Critics had cautioned that soaring stock prices could be at risk of decline, suggesting the market needed all elements to align perfectly to justify its impressive gains. In addition to diminished expectations for significant rate reductions next year, Wall Street received a stark reality check on Thursday when the House of Representatives overwhelmingly rejected President-elect Donald Trump’s proposal aimed at avoiding a government shutdown, highlighting potential governance issues even with Republicans controlling both chambers of Congress and the presidency.

Since Trump’s election, the U.S. stock market has ceded some of its gains, which were initially fueled by optimism about economic growth and regulatory easing that could enhance corporate profitability. Concerns have grown regarding Trump’s inclination toward tariffs and other policies that could foster higher inflation, escalate government debt, and complicate global trade.

Carl B. Weinberg from High Frequency Economics warned in a client note that the upcoming year poses substantial challenges for the global economy, citing U.S. political uncertainty and potential global trade conflicts. “We do not look forward to these changes,” he added.

On the downside, U.S. Steel’s stock plummeted by 5% after the company forecasted fourth-quarter earnings below prior estimates, with CEO David Burritt indicating that steel prices remain low.

In another notable decline, shares of Danish pharmaceutical company Novo Nordisk dropped by 17.8% following an update on a weight-loss treatment that analysts deemed underwhelming.

Nike’s stock also faced a slight dip of 0.2% despite outperforming profit expectations for the latest quarter; however, analysts believe that the company’s new CEO, Elliott Hill, may implement strategies that could negatively affect short-term results to drive better growth in the long term. This may involve price cuts to clear out older inventory for newer innovations.

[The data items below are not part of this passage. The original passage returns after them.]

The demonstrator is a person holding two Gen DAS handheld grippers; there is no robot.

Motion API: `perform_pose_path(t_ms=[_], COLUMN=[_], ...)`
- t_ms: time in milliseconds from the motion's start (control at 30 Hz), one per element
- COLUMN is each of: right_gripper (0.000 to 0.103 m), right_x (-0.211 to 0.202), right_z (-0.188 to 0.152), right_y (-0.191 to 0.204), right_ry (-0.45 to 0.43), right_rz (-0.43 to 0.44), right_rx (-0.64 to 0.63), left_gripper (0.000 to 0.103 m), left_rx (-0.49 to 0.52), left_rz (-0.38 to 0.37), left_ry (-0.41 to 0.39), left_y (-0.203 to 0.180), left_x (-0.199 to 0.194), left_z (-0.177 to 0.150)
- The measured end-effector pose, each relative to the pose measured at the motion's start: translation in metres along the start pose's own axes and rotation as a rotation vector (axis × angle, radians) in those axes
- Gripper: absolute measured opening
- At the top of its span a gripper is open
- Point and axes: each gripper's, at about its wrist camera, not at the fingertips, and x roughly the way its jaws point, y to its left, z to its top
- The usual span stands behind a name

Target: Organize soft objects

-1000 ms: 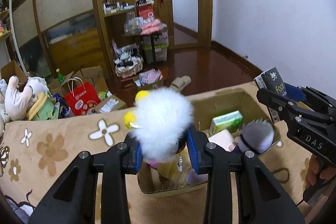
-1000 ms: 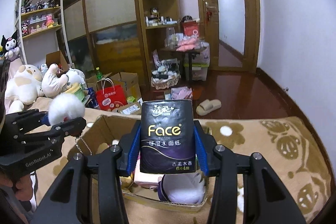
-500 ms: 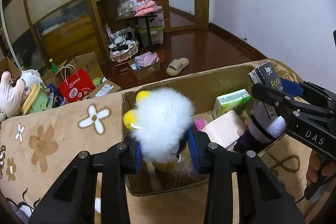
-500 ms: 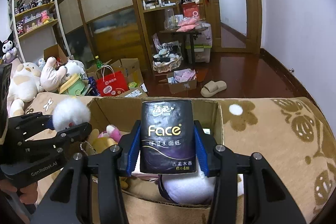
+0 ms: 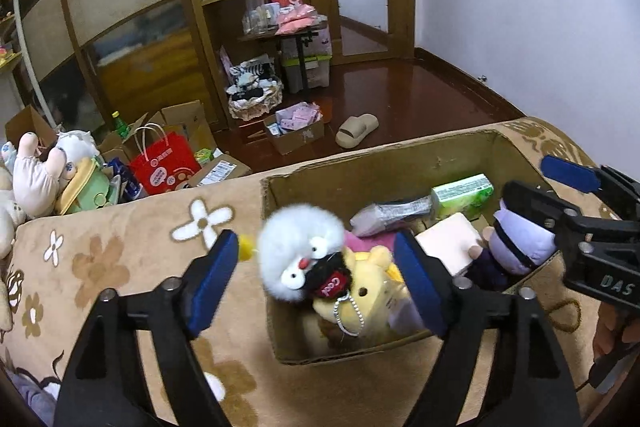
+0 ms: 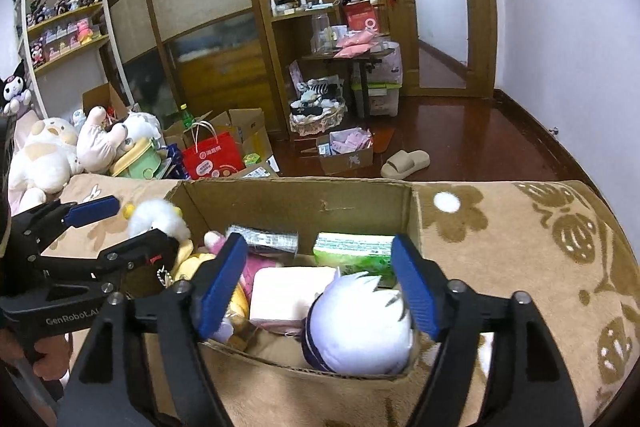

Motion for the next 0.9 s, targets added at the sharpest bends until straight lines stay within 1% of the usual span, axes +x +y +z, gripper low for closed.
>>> perform_pose_path(t_ms=[67, 200, 333, 467, 600, 767, 900], right_gripper=[0.087, 0.09, 0.103, 0.103, 0.103, 0.103, 0.103], right_x=[-0.005, -0.017, -0.035, -0.05, -0.069, -0.093, -0.111], right_z=[0.0, 0.002, 0.003, 0.003, 0.001, 0.0, -0.003], right_y=[-0.003, -0.006, -0.01, -0.009, -0.003, 0.003, 0.008], right_ry=[-0.008, -0.024, -0.063, -0.084, -0.107, -0.133, -0.154], right_rz=[-0.004, -0.012, -0.024, -0.032, -0.059, -0.07, -0.085], right_rx=[0.01, 0.025, 0.039, 0.039, 0.016, -0.002, -0.018], left_gripper=[0.083, 0.091, 0.095, 0.096, 0.096, 0.096, 0.097], left_rx=[-0.003, 0.001, 0.0, -0.034, -0.055, -0.105, -0.103], left_rz=[0.004, 0.027, 0.044, 0.051, 0.059, 0.054, 0.07], left_ry=[-0.007, -0.032, -0.065, -0.086, -0.105, -0.133, -0.161], left_y=[0.002, 0.003, 0.004, 0.009, 0.014, 0.022, 0.024], left_x=[-0.003, -0.014, -0.031, -0.049, -0.068, -0.094, -0.112], left_z=[0.001, -0.002, -0.003, -0.007, -0.009, -0.013, -0.018])
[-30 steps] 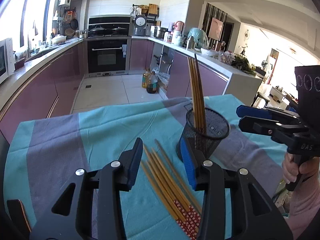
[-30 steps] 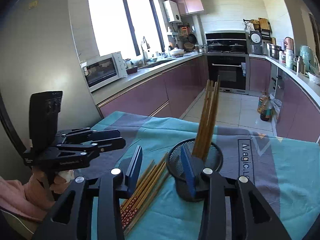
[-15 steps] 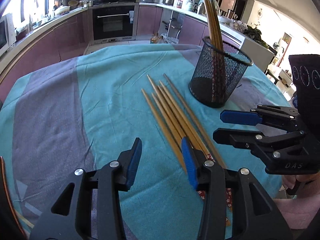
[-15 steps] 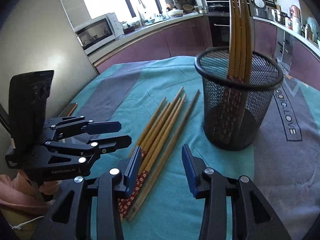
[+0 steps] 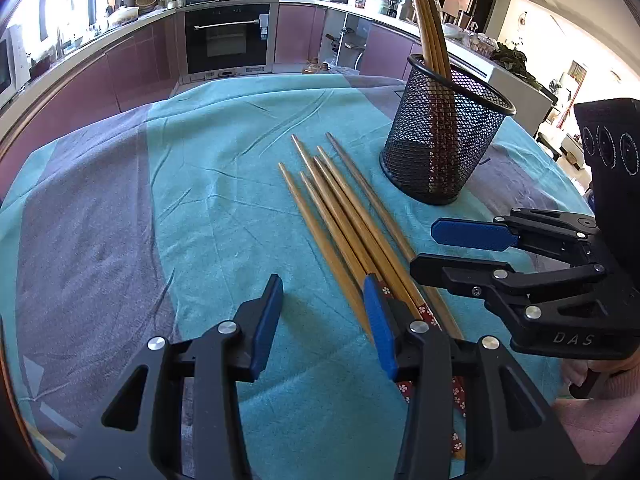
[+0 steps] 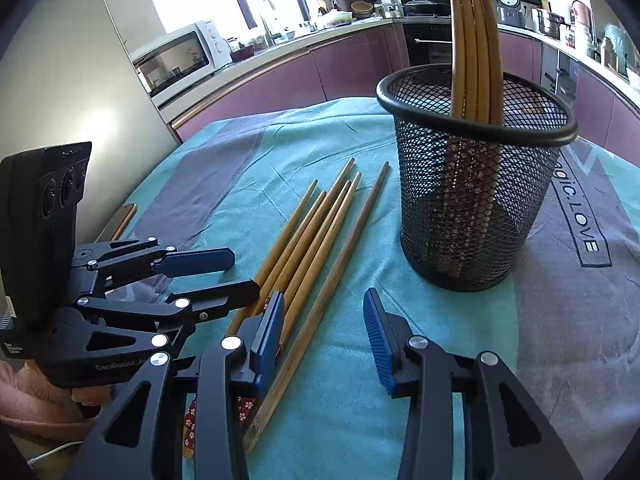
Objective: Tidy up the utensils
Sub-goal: 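Open both tools and withdraw them from the cup toward the pile, then close the left tool on a chopstick while the right tool grasps another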
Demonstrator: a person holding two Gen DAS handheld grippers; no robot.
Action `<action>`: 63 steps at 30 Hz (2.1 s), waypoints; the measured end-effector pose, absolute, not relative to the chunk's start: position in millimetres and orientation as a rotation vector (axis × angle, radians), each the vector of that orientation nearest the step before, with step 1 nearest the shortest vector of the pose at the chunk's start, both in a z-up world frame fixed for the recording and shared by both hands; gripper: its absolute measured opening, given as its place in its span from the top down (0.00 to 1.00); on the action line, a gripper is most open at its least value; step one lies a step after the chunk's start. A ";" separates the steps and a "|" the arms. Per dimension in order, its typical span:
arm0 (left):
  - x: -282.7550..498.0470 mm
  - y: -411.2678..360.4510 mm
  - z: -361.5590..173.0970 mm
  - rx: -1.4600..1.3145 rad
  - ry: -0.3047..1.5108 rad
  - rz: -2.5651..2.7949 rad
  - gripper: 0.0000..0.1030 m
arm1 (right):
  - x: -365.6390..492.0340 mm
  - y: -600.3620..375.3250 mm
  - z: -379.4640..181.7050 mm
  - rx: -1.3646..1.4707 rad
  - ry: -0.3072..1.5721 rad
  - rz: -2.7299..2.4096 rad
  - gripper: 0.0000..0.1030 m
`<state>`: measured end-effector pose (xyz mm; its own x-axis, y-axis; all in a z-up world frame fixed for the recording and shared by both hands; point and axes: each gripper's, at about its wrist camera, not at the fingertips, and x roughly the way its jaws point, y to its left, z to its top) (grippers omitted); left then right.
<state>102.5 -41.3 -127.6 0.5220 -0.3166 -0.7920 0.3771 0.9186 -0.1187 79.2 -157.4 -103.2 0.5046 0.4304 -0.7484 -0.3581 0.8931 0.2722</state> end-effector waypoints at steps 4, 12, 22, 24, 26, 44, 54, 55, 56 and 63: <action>104.9 -42.1 -128.3 0.080 0.934 -0.408 0.61 | 78.3 -159.7 -104.2 0.073 0.931 0.464 0.62; 107.6 -44.9 -129.8 0.104 0.932 -0.402 0.65 | 78.8 -158.2 -106.5 0.050 0.939 0.445 0.66; 112.7 -37.0 -131.8 0.103 0.939 -0.395 0.73 | 79.0 -161.6 -104.7 0.028 0.956 0.424 0.70; 113.1 -35.1 -132.2 0.108 0.938 -0.387 0.72 | 80.9 -158.7 -104.9 0.017 0.955 0.417 0.70; 115.1 -33.6 -132.8 0.102 0.940 -0.384 0.72 | 84.2 -155.0 -105.8 0.008 0.954 0.407 0.70; 124.9 -30.8 -135.4 0.041 0.946 -0.348 0.85 | 98.1 -156.1 -108.9 0.070 0.948 0.385 0.90; 119.3 -27.4 -133.5 0.010 0.946 -0.341 0.93 | 89.5 -168.2 -98.0 0.147 0.909 0.418 0.94; 118.1 -27.7 -132.7 0.012 0.944 -0.343 0.93 | 88.1 -166.5 -96.3 0.139 0.906 0.428 0.94; 116.7 -28.1 -132.5 0.013 0.942 -0.343 0.93 | 87.1 -164.6 -95.5 0.130 0.905 0.439 0.94; 105.6 -30.2 -122.3 0.011 0.920 -0.388 0.94 | 82.5 -156.2 -99.0 0.091 0.934 0.488 0.94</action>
<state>105.6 -30.2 -122.3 0.5419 -0.3216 -0.7765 0.3312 0.9309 -0.1543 82.5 -156.2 -99.0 0.4944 0.4408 -0.7492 -0.3635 0.8877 0.2824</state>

Despite these setbacks, the majority of stocks fared well, with around 90% of the S&P 500 experiencing gains. Cruise line stocks soared after Carnival Corporation exceeded profit expectations, with CEO Josh Weinstein stating that demand remains strong and is expected to continue growing into 2025, aided by rising prices. Carnival shares rose by 6.4%, and Norwegian Cruise Line saw a 5.9% increase.

Eli Lilly also gained 1.3% after Novo Nordisk’s announcement, which could potentially benefit Eli Lilly’s obesity treatment, Zepbound.

Summarily, the S&P 500 climbed by 63.77 points, reaching 5,930.85. The Dow Jones Industrial Average rose by 498.02 points to 42,840.26, while the Nasdaq composite increased by 199.83 points to 19,572.60.

In the bond market, Treasury yields declined, with the yield on the 10-year Treasury note falling to 4.52% from 4.57% the previous day.

Elsewhere in the world, stock indexes in Asia and Europe saw modest declines.